Using the listing below, set down each line from the line containing "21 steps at" through the line containing "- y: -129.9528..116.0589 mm", both ends included, exactly and with nothing added.

Dataset excerpt:

____________________

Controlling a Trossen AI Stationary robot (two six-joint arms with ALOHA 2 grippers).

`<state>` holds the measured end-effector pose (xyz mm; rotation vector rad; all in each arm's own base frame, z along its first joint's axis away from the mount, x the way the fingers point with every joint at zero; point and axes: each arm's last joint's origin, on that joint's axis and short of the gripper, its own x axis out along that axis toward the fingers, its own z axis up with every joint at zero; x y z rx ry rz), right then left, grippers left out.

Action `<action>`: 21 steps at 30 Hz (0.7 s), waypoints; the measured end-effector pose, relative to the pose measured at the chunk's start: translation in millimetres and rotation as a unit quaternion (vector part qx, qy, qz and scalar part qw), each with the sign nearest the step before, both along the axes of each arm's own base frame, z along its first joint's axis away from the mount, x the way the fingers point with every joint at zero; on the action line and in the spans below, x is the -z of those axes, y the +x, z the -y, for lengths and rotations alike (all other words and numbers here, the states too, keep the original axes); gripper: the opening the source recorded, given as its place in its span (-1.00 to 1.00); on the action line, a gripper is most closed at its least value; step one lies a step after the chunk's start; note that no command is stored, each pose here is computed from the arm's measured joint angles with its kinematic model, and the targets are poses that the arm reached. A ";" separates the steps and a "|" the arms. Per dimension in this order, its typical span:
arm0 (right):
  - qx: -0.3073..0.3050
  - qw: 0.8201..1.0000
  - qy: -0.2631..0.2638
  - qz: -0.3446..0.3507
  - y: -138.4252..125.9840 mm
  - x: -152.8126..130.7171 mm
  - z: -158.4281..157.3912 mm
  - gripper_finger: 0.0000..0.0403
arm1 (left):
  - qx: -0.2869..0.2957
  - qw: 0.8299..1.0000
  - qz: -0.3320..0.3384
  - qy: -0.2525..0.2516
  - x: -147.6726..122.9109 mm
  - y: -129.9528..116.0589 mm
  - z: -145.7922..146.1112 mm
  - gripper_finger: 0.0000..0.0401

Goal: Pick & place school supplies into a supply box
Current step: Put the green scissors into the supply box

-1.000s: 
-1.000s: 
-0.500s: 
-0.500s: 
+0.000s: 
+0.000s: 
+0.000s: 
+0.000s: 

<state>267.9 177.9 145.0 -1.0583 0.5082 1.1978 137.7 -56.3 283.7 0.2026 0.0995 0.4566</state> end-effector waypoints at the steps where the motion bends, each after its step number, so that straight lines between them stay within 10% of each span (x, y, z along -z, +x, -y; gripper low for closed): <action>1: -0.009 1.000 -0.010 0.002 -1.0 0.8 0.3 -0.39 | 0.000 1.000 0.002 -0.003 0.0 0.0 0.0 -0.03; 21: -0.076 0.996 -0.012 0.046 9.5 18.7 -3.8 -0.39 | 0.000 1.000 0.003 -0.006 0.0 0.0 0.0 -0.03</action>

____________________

Reply:
Action `<action>`: 21 steps at 30 Hz (0.7 s), waypoints; the measured end-effector pose, relative to the pose measured at the chunk's start: translation in millimetres and rotation as a unit quaternion (vector part qx, qy, qz and scalar part qw), each with the sign nearest the step before, both along the axes of each arm's own base frame, z along its first joint's axis away from the mount, x the way the fingers point with every joint at zero; on the action line and in the spans below, x is the -z of those axes, y the +x, z the -y, for lengths and rotations alike (all other words and numbers here, the states too, keep the original axes); gripper: the opening the source recorded, given as its place in its span (-1.00 to 1.00); on the action line, a gripper is most closed at its least value; step one lies a step after the chunk's start; note that no command is stored, each pose here is computed from the arm's measured joint angles with its kinematic model, and the targets are poses that the arm reached. A ";" separates the steps and a "|" the arms. Per dimension in this order, its typical span:
arm0 (right):
  - qx: -0.3073..0.3050
  - qw: 0.8201..1.0000
  - qy: -0.2631..0.2638
  - qz: -0.3446..0.3507
  - y: -138.4252..125.9840 mm
  - x: -152.8126..130.7171 mm
  - z: -158.4281..157.3912 mm
  - gripper_finger: 0.0000..0.0403
arm1 (left):
  - qx: -0.2869..0.2957
  - qw: 0.8299..1.0000
  - qz: -0.3320..0.3384
  - qy: -0.2525..0.2516
  - x: -147.6726..122.9109 mm
  - y: -129.9528..116.0589 mm

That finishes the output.